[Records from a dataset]
►
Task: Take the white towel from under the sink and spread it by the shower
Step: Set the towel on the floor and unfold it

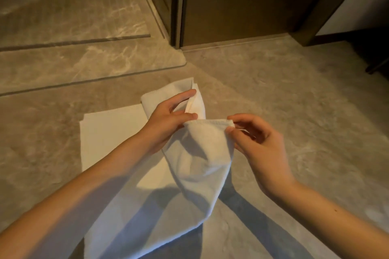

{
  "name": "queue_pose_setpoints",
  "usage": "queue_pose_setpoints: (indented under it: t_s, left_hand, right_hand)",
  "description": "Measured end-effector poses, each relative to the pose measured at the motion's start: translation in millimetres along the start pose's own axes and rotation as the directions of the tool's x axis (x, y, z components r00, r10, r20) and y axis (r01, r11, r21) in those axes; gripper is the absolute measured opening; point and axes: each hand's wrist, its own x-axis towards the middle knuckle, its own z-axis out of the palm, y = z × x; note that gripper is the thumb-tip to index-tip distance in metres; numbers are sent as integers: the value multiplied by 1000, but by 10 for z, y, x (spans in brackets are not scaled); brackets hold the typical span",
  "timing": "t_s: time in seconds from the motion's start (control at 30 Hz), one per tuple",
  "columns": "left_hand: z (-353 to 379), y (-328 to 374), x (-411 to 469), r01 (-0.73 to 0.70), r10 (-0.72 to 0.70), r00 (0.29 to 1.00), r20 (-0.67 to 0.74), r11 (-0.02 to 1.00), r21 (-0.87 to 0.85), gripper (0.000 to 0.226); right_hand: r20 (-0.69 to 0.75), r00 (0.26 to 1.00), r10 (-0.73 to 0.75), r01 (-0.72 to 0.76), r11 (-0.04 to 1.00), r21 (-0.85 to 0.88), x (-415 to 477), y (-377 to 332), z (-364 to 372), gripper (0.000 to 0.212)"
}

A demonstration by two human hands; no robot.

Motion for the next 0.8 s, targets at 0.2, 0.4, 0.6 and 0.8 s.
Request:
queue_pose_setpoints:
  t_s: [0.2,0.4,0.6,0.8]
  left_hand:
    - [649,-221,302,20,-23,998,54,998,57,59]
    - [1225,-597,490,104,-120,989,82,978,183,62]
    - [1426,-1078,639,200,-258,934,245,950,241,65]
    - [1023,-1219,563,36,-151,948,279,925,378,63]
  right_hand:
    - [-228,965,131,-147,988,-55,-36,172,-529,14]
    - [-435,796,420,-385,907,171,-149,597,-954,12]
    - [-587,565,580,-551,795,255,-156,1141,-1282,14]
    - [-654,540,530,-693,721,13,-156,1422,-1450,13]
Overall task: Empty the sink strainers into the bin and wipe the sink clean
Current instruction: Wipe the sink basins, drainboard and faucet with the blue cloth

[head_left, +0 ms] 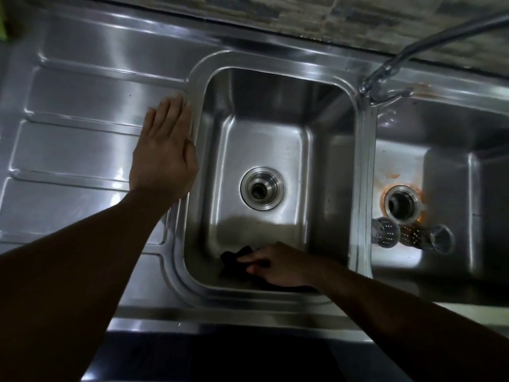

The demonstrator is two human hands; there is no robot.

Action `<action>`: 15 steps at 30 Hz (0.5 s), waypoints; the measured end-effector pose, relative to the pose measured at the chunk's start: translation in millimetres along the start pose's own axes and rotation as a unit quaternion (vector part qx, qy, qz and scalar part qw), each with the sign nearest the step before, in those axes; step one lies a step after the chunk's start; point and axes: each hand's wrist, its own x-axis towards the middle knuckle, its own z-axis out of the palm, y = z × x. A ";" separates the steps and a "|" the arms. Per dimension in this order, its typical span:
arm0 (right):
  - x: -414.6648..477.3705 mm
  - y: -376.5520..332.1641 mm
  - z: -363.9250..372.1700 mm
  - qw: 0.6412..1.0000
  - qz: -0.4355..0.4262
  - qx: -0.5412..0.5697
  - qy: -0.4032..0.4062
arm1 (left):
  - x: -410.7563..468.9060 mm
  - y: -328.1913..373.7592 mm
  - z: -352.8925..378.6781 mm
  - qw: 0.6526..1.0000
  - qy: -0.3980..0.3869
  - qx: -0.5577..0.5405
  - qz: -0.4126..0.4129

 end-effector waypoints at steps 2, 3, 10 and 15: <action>-6.0 10.0 -6.0 0.998 0.006 -0.060 -0.002 | -0.2 0.1 -1.0 1.000 -0.010 -0.001 -0.002; -11.1 19.8 -10.4 0.995 0.007 -0.094 -0.015 | 0.2 0.1 -1.2 1.000 -0.012 -0.003 -0.003; 6.1 42.2 -50.0 0.890 0.082 -0.448 0.019 | 1.2 0.6 -0.8 1.000 -0.015 -0.007 -0.009; 50.6 40.2 -172.7 0.718 0.222 -0.656 0.063 | 0.3 -2.0 -0.9 0.999 -0.035 -0.011 -0.009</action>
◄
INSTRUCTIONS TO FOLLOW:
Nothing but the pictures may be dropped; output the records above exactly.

TASK OUTPUT:
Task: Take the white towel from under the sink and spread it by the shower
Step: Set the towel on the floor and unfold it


{
  "name": "queue_pose_setpoints",
  "usage": "queue_pose_setpoints: (indented under it: t_s, left_hand, right_hand)",
  "description": "Measured end-effector poses, each relative to the pose measured at the motion's start: translation in millimetres along the start pose's own axes and rotation as the directions of the tool's x axis (x, y, z components r00, r10, r20) and y axis (r01, r11, r21) in those axes; gripper is the absolute measured opening; point and axes: each hand's wrist, its own x-axis towards the middle knuckle, its own z-axis out of the palm, y = z × x; note that gripper is the thumb-tip to index-tip distance in metres; numbers are sent as integers: the value multiplied by 1000, but by 10 for z, y, x (spans in brackets are not scaled); brackets hold the typical span",
  "timing": "t_s: time in seconds from the motion's start (control at 30 Hz), one per tuple",
  "columns": "left_hand: z (-353 to 379), y (-328 to 374), x (-411 to 469), r01 (-0.73 to 0.70), r10 (-0.72 to 0.70), r00 (0.29 to 1.00), r20 (-0.67 to 0.74), r11 (-0.02 to 1.00), r21 (-0.87 to 0.85), gripper (0.000 to 0.226); right_hand: r20 (-0.69 to 0.75), r00 (0.26 to 1.00), r10 (-0.73 to 0.75), r01 (-0.72 to 0.76), r11 (-0.04 to 1.00), r21 (-0.85 to 0.88), x (-415 to 477), y (-377 to 332), z (-364 to 372), gripper (0.000 to 0.212)"
}

A demonstration by two human hands; no robot.

Motion for the next 0.8 s, targets at 0.2, 0.4, 0.6 and 0.8 s.
Request:
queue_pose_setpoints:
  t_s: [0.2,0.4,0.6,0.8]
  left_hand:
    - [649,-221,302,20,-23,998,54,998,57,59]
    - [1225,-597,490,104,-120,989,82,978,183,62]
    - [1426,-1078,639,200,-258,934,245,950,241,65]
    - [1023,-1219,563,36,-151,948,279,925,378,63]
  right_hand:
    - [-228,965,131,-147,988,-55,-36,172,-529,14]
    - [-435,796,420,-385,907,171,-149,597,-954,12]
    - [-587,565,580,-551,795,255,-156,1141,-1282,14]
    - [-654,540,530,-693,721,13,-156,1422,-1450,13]
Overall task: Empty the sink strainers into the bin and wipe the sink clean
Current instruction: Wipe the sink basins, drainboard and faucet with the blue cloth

[head_left, +0 ms] 

The demonstrator is two human hands; there is no robot.

Action `<action>`: 15 steps at 30 Hz (0.5 s), waypoints; the measured end-effector pose, relative to the pose measured at the chunk's start: translation in millimetres along the start pose's own axes and rotation as a unit quaternion (vector part qx, qy, qz and scalar part qw), each with the sign nearest the step before, in those axes; step one lies a step after the chunk's start; point and axes: each hand's wrist, its own x-axis towards the middle knuckle, its own z-axis out of the palm, y = z × x. A ";" separates the steps and a "|" the arms. Per dimension in this order, its typical span:
arm0 (right):
  - x: -414.6648..477.3705 mm
  - y: -376.5520..332.1641 mm
  - z: -363.9250..372.1700 mm
  - qw: 0.6412..1.0000
  - qz: -0.4355..0.4262
  - qx: -0.5412..0.5697
  - qy: -0.4032..0.4062
arm1 (left):
  - x: -410.7563..468.9060 mm
  - y: -328.1913..373.7592 mm
  - z: -352.8925..378.6781 mm
  - qw: 0.6526..1.0000
  - qy: -0.3980..0.3869
  - qx: -0.5577..0.5405
  - qz: -0.4126..0.4129

 end-effector waypoints at steps 2, 3, 10 and 15: <action>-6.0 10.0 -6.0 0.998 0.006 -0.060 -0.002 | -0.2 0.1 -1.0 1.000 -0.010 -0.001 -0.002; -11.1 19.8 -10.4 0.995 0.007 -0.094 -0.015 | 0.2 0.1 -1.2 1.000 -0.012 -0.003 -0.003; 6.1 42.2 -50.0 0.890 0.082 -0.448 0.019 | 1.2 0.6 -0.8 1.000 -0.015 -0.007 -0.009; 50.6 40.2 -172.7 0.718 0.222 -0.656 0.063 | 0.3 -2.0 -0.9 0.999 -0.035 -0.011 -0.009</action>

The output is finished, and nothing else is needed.